Newspeak is English emasculated — eradicated of many verbs and adjectives and even nouns in order to rid ordinary English of its “vagueness and its useless shades of meaning,” as Syme explains. It is composed of multiple portmanteaus like “ungood” and “crimethink.” Its ultimate point and purpose is to render complicated and critical thought difficult, if not impossible. “’Don’t you see that the whole aim of Newspeak is to narrow the range of thought?” Syme continues. “In the end we shall make thoughtcrime literally impossible, because there will be no words in which to express it.”

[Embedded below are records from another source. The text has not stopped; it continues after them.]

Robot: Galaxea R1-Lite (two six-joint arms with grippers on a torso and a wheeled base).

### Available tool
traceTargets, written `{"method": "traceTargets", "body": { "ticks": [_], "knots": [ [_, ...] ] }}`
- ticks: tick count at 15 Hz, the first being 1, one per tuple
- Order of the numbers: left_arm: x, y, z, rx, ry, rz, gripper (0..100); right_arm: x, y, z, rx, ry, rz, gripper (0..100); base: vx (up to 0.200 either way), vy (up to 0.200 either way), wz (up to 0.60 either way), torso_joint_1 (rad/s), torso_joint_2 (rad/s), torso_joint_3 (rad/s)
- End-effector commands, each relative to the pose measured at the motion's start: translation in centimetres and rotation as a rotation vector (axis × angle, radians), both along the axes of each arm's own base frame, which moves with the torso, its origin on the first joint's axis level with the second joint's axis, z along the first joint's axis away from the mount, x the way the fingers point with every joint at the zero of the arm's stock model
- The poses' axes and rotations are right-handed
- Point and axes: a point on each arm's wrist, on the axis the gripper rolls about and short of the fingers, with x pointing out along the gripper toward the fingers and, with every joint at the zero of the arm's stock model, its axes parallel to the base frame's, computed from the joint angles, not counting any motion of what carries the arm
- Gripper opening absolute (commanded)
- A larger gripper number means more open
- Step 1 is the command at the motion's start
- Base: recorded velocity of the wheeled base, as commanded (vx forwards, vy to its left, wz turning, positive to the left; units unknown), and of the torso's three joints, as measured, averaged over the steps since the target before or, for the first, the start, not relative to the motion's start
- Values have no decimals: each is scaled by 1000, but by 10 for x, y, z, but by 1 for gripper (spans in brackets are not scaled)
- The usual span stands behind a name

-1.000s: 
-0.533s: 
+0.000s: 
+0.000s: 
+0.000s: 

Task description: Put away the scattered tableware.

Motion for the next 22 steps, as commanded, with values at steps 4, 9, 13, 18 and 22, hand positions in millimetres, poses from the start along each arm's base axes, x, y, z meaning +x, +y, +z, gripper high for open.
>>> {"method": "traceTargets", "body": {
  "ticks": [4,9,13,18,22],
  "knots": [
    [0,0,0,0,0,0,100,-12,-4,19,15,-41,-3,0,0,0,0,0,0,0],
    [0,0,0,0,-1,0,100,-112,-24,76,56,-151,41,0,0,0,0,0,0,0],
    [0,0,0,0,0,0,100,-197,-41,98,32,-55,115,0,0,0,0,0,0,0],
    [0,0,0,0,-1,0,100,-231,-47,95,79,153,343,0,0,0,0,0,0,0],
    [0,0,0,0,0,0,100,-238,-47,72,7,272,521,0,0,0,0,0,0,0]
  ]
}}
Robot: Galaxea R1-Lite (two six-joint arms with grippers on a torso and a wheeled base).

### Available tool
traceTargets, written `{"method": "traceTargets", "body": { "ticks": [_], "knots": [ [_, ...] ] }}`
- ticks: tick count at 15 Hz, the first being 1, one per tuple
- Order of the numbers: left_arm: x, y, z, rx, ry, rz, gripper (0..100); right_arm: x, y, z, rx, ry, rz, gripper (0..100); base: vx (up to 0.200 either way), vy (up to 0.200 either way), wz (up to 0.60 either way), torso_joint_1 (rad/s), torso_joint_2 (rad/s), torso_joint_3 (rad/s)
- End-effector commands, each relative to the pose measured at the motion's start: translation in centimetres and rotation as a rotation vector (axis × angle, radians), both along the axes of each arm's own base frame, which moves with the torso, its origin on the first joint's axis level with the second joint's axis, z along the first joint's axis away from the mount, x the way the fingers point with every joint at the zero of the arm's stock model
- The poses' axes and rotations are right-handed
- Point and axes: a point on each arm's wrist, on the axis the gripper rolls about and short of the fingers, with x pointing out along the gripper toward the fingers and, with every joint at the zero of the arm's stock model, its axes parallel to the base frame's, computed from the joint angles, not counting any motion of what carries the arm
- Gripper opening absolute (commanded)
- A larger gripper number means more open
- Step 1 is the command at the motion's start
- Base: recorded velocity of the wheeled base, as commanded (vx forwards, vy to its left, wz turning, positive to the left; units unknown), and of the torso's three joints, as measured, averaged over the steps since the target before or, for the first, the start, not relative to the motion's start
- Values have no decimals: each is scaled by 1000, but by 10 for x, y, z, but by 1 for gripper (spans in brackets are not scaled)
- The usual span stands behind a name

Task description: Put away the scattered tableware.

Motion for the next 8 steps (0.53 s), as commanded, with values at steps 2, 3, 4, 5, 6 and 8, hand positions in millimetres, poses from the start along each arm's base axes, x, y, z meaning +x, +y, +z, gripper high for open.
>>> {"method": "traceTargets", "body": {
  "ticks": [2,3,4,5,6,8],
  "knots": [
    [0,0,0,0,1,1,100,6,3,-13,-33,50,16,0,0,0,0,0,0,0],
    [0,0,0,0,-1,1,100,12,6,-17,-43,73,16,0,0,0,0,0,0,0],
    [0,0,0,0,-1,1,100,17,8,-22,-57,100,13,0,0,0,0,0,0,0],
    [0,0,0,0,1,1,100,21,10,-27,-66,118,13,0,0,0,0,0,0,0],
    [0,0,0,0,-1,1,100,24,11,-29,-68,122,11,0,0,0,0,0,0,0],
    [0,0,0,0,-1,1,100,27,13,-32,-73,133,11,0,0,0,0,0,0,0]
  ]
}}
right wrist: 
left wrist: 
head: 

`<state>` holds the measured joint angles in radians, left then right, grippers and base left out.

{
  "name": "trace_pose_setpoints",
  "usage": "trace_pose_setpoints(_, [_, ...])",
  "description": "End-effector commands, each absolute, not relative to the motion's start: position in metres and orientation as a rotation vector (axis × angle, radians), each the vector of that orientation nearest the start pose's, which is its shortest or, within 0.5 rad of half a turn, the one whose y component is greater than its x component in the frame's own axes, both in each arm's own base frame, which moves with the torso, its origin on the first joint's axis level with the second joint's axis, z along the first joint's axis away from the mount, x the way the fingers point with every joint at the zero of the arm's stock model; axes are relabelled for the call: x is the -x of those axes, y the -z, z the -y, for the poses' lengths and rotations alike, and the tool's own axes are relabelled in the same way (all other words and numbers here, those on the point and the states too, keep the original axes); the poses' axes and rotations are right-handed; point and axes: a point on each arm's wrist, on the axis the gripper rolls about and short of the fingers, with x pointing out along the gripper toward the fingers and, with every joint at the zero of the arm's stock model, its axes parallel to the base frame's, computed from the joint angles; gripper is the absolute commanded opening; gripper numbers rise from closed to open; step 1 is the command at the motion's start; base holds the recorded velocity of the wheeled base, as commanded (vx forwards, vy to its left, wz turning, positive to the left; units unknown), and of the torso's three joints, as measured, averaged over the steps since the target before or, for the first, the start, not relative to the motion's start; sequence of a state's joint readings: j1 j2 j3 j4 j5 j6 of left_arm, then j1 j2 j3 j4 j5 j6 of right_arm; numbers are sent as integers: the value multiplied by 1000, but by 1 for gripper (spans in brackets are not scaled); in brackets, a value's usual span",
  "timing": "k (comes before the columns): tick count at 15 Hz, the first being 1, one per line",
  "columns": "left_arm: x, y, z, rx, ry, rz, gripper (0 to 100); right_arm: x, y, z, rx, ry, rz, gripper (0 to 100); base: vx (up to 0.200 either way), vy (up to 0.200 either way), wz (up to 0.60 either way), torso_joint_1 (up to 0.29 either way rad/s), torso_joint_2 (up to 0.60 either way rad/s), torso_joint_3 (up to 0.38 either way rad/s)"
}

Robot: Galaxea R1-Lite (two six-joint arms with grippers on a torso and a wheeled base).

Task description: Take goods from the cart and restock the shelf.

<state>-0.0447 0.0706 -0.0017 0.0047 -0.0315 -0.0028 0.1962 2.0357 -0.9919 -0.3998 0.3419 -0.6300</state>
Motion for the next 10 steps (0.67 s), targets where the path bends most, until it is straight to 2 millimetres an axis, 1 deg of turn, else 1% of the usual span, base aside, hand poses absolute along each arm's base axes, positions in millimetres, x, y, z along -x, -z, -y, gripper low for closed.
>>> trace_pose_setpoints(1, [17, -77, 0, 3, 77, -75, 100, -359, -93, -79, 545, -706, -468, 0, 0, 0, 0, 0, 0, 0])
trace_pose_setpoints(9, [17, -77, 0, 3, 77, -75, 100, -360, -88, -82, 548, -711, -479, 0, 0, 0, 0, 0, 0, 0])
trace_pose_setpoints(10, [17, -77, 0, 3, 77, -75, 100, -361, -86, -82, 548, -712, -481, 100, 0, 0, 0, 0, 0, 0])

If this all sounds like fiction and fancy to you, think again. We have all been witnesses to how this kind of “narrowing of the range of human thought” can work. Words like “Benghazi” and “her emails” were as destructive and thought-limiting in the last election as “socialist” and “corporate Democrat” and “Burisma” no doubt will become in this election. Welcome to the new political mud, computerized, weaponized, distilled, dishonest and calculated to narrow the range of human thought. And far easier to pull off in this new age of the soundbite and the lie.

Reality is often complicated and requires explaining. That these explanations sometimes also resemble “spin” is both unfortunate and unavoidable. Sometimes we just need to shut up and pay attention to what is really meant by a word or a phrase, or we need to learn the whole sordid history behind the deception it can sometimes represent. “Benghazi” by rights should have been a badge of honor for Hillary Clinton. It should have been a storage register of a whole complicated narrative of eleven exonerations after eleven politically motivated, costly, wasteful and unnecessary investigations. Instead it became the new political mud.

We’ve seen one word mudslinging before, of course. “Gallipoli” was Churchill’s Benghazi. The difference is it was real mud composed of a real mistake, one of the biggest mistakes of Churchill’s life. Fairly or unfairly it was still being slung 25 years after the fact when Churchill was being tipped for Prime Minister.

These days truth plays, not a subservient role, but a sadly irrelevant role in modern political discourse. Should Joe Biden become the Democratic candidate then “Burisma” and “Crowdstrike” will continue to be his mud. Never mind that those words represent a fully debunked conspiracy theory. Never mind that the incompetent pursuit of that conspiracy theory got Donald Trump impeached. It will be slung as surely and as effectively as “Benghazi” and “her emails” was slung at Hillary Clinton.

Should Biden not be the candidate, talk of those bits of mud will evaporate faster than a Spring rain. They will then be replaced by some other mud, aimed at some other candidate, with equivalent disingenuous ferocity and the same counterfeit outrage that has become the Republican trademark. Millions will become attached to the narratives created by these new mud-slinging narratives.

Now I have some bad news for you. The notion that you can educate anyone away from these prejudicial attachments is a false one. Most people steadfastly refuse to be educated away from their fallacies. For example, I have never yet encountered a conspiracy theorist who was willing to even google — let alone read a book about — any alternative that contradicts their conspiracy theory. Most people simply refuse to consider the possibility they are wrong. Maddening though that might feel, it is reality, and we need to face it.

This is why we must unify. The idea that we can convert the low-information Trump-supporting rabble to rational thought is foolish. We can’t. Nor will the defeat and even imprisonment of Donald Trump teach them a meaningful lesson. We must focus on future ages, on educating the next generation in self-critical systems like science and rational political philosophy. But first we must defeat Donald Trump. That should be our first and most unifying goal.